* About this exercise: Extract the final stretch of the data: the line that contains "Review question: In the picture above, detect the white left" and every line after it, unaltered, and no other lines.

* Given records:

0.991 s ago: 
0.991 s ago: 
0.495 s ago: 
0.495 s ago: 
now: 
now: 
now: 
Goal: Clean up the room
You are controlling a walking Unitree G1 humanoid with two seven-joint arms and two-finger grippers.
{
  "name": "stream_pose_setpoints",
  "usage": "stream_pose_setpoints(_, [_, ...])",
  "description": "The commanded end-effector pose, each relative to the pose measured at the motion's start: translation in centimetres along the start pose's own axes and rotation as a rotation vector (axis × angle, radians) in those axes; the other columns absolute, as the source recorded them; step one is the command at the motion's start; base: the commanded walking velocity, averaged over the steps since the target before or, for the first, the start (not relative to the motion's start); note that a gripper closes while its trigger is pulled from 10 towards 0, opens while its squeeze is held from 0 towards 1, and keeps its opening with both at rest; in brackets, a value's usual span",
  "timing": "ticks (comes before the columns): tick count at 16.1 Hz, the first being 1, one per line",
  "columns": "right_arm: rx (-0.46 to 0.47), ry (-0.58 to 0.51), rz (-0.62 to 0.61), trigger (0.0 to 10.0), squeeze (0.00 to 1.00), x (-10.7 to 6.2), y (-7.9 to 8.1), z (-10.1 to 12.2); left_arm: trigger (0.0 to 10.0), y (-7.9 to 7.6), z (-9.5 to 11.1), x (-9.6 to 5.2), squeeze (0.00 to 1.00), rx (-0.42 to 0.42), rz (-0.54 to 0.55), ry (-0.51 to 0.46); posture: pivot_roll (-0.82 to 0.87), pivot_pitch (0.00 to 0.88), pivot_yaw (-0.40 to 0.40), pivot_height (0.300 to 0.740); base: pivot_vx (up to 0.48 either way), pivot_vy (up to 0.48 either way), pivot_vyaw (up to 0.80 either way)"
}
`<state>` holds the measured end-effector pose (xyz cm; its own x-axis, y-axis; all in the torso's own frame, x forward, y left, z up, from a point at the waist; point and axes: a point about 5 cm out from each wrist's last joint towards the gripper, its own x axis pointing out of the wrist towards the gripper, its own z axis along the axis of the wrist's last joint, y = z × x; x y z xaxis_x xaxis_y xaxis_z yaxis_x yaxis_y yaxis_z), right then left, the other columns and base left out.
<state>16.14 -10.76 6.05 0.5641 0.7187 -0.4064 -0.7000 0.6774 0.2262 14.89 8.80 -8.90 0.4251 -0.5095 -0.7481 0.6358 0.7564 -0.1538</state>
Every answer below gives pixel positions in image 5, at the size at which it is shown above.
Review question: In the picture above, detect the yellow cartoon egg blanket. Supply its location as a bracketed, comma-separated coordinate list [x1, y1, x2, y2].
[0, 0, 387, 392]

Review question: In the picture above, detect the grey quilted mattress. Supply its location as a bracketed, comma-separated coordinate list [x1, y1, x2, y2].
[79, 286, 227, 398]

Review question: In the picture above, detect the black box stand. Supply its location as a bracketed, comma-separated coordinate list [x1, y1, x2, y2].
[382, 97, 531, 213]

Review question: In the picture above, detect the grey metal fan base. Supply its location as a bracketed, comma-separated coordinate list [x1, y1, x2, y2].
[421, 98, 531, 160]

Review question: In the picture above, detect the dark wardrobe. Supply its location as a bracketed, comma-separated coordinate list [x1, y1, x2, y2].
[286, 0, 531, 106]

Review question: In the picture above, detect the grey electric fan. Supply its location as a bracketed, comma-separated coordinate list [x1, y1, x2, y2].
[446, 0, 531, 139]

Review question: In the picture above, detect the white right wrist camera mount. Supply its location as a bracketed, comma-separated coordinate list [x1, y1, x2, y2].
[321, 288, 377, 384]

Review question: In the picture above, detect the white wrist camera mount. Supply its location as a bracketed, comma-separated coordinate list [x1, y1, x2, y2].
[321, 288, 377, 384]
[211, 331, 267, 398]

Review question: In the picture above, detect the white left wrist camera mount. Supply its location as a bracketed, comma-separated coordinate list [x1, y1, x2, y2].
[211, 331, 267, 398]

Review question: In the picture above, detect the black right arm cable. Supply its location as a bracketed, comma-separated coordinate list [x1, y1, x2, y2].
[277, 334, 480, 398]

* The answer:
Review question: In the picture above, detect the white left wrist camera mount. Supply its location as a bracketed, comma-separated coordinate list [x1, y1, x2, y2].
[211, 331, 267, 398]

Review question: In the picture above, detect the black right arm cable. Supply its location as a bracketed, comma-separated coordinate list [x1, y1, x2, y2].
[277, 334, 480, 398]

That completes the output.